CDC estimates 1 in 88 children (11.3 per 1,000) has been identified with an autism spectrum disorder (ASD).

• This marks a 23% increase since our last report in 2009. And, a 78% increase since our first report in 2007. Some of the increase is due to the way children are identified, diagnosed and served in their local communities, although exactly how much is due to these factors in unknown.

• The number of children identified with ASDs varied widely across the 14 ADDM Network sites, from 1 in 47 (21.2 per 1,000) to 1 in 210 (4.8 per 1,000).

• ASDs are almost 5 times more common among boys (1 in 54) than among girls (1 in 252).

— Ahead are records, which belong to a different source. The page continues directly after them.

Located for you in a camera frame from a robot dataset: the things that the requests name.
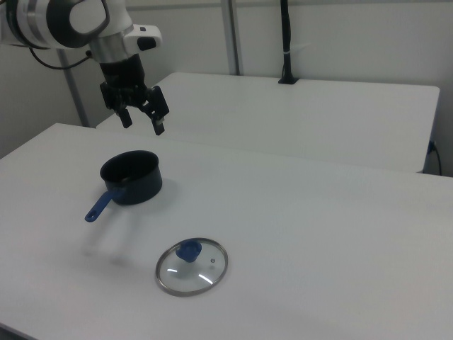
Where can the aluminium frame post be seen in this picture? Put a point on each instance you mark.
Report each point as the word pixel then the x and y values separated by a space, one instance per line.
pixel 232 35
pixel 72 88

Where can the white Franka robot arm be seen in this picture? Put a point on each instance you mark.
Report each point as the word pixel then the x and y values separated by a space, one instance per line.
pixel 88 17

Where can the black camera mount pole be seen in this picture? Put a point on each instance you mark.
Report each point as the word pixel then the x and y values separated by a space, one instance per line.
pixel 287 39

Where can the white side table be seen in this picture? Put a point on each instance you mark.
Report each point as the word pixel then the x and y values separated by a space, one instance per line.
pixel 283 117

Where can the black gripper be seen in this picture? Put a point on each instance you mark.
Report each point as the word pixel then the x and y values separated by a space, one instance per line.
pixel 122 72

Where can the glass lid with blue knob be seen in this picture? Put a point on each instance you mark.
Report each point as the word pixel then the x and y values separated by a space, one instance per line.
pixel 193 269

• The largest increases over time were among Hispanic children (110%) and black children (91%). We suspect that some of this increase is due to greater awareness and better identification among these groups. However, this finding explains only part of the increase over time, as more children are being identified in all groups.

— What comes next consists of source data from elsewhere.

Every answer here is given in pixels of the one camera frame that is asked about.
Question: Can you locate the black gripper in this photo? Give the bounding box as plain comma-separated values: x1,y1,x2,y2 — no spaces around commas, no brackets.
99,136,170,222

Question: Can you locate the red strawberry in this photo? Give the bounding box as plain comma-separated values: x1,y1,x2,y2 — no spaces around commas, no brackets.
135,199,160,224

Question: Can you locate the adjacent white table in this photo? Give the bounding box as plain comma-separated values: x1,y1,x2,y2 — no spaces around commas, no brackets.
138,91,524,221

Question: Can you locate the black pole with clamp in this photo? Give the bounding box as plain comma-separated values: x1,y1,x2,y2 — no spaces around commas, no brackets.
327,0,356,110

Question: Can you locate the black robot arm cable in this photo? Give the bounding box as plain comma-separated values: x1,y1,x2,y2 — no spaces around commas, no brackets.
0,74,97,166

• There were increases over time among children without intellectual disability (those having IQ scores above 70), although there were also increases in the estimated prevalence of ASDs at all levels of intellectual ability.

• More children are being diagnosed at earlier ages—a growing number of them by age 3. Still, most children are not diagnosed until after they reach age 4, even though early identification and intervention can help a child access services and learn new skills. This is why CDC’s Learn the Signs. Act Early. program is essential. Through this program, CDC provides free tools to help parents track their child’s development and free resources for doctors and educators. CDC is also working with states and communities to improve early identification.

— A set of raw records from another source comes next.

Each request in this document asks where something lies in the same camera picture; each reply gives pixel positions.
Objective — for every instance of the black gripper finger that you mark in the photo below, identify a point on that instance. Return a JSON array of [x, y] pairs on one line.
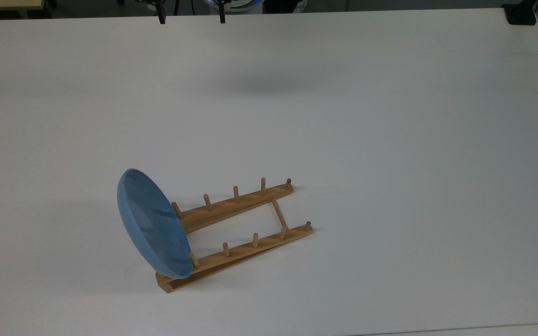
[[222, 13], [161, 14]]

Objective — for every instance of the white side table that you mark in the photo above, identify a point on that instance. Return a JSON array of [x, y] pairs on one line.
[[484, 330]]

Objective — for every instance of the black table clamp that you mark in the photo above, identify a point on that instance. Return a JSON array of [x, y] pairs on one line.
[[520, 14]]

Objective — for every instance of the wooden peg plate rack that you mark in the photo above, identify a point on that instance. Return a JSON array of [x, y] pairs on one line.
[[231, 207]]

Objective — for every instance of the blue round plate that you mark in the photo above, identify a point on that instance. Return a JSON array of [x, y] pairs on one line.
[[150, 219]]

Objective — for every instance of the yellow wooden table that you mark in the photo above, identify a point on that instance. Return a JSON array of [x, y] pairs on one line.
[[3, 3]]

• CDC also provided leadership in establishing Healthy People 2020 objectives and supporting the American Academy of Pediatrics recommendation that all children be screened by age 2, because early screening and diagnosis improve access to services during a child’s most critical developmental period.

According to the Autism Society, the lifetime cost of caring for a child with autism ranges from $3.5 million to 5 million, so the U.S. is facing $90 billion dollars in annual costs for autism. The costs are due to research, insurance, housing, transportation, employment as well as therapeutic services and caregiver costs. In order to help families who face a lifetime trying to care for their child, our country recognizes April as Autism Awareness Month. It’s a time to bring awareness and educate the public about autism. It’s also a time for families and organizations to fund raise so they can continue to receive much needed help and support for their child.

There are many organizations all over the country that are holding fundraisers for their local community. For those of you in the Los Angeles area, Special Education Advisor.com will have a booth at two events. The first is Saturday, April 21, 2012 for the Los Angeles Walk Now for Autism Speaks at the Rose Bowl in Pasadena. This is the 10th annual Walk Now for Autism Speaks and I am proud to be friends with the event coordinator, Pam Eisenberg. Our Children have grown up together since preschool and Pam sure knows how to put together a Walk!!!.

The next event we will be at is on May 6th, 2012 for the Help Group’s Special Needs Resource Fair. We attended this event last year and it is marvelous. These are just 2 examples of what is going on in the Los Angeles area. If you are attending either one of these events, please stop by and say hello…we’d love to meet you!!!!

I hope many of you will be participating in your local autism fundraisers this month. For most of these organizations, it’s their main fundraiser for the year. Please do your best to help in any small way, whether you are raising money or just volunteering your time, every little bit helps!! If you would like to post your autism event, please feel free to do so below in the comment section. Let’s get the word out to as many people across the country as possible and help raise Autism Awareness!!!!